The main damage factors of gas explosion injuries include blast wave, flame temperature, and poisonous gas, of which blast injuries contribute to a large proportion (6, 7). The blast wave could impact severely on fluid containing organs, including the lung (8). Among all damages caused by blast wave, lung damage is one of the most common causes of death (9). When the lung is exposed by blast wave, a series of physiological stress responses such as oxidative stress, inflammation, and edema often occur (10–12). Moreover, some researchers used mice to establish a blast lung injury model in vivo based on the shock tube to explore the mechanism of blast lung injury, and found that the blast wave could cause inflammation, oxidative stress and apoptosis in the lung tissues of mice (13, 14). Mechanistically, damage in alveolar epithelial cells is the main cause of oxidative stress and inflammatory response, it plays an important role in blast wave-induced lung injury (15). Therefore, a lung injury model based on alveolar epithelial cell is particularly useful for mechanistic studies, especially considering the high cost and difficulties in energy control in establishing animal blast lung injury models (16). Herein, to establish a stable, reliable and flexible in vitro model, we exposed the alveolar epithelial cells with specified energies of blast wave and examined the appearance of blast injury.

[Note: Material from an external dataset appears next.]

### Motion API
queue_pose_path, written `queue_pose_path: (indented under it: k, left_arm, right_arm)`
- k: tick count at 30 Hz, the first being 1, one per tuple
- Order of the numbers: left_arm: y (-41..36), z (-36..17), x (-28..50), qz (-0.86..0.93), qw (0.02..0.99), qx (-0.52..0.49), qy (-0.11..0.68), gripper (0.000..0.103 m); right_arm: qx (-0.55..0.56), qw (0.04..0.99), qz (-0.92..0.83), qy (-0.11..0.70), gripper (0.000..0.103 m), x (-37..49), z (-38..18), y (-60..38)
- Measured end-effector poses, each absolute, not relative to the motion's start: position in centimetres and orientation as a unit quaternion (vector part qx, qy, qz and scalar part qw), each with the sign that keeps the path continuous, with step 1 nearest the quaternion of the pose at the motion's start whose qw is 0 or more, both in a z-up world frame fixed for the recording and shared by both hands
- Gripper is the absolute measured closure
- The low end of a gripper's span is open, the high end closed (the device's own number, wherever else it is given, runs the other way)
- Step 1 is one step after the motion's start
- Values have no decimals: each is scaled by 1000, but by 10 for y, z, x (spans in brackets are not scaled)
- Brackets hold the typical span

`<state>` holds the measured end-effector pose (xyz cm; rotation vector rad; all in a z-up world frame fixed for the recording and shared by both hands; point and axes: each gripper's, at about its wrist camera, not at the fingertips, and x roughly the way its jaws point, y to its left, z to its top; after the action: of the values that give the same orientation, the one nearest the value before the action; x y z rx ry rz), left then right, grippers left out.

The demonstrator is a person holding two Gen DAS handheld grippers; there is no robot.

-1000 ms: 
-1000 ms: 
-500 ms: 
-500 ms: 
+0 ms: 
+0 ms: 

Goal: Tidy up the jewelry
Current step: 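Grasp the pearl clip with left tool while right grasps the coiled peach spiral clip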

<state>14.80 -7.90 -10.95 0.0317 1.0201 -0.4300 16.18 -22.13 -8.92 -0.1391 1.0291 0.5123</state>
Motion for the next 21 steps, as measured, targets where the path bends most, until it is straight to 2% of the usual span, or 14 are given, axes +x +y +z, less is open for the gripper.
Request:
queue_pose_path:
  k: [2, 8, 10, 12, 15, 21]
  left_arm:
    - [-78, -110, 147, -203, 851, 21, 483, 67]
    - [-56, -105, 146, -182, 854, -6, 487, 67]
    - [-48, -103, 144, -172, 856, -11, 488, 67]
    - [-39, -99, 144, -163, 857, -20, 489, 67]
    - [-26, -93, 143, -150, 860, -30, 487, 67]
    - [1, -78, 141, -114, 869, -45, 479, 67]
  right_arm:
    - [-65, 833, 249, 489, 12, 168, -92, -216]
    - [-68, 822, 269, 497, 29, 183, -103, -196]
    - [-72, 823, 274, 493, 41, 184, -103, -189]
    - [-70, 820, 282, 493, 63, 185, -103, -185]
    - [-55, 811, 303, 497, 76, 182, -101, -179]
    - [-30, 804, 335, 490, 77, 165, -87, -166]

The in vitro model prepared by our method can be used for studying the pathogenesis of blast wave-caused injury, especially those occurred in lung tissues. Also, it highlights emerging directions for studies concerning blast injury in different parts of the body, and the injuries may not be caused by blast wave, but similar external forces, such as brain blast injury, liver and spleen blast injury (17–19). Moreover, this model can also be used to observe the development of blast lung injury in vitro, so as to systematically study the molecular mechanism of related physical damages, which could contribute to revealing the pathogenesis and clinical treatment of blast lung injury.

2. Materials and methods

2.1. Materials

The alveolar epithelial cell line L2 cells and A549 cells were purchased from Otwo Biotech (Shenzhen, China). Fetal bovine serum (FBS) was provided by ExCell Bio (Jiangsu, China). High glucose Dulbecco's modified Eagle's medium (H-DMEM), MDA kit, SOD kit, Annexin V-FITC/PI kit, GST kit and antibodies including IL-18, TNF-α, TGF-β were obtained from Solarbio (Beijing, China). Cell counting kit 8 (CCK-8) was bought from DOJINDO (Beijing, China). Calcein/PI cell viability assay kit and ROS assay kit were purchased from Beyotime (Shanghai, China).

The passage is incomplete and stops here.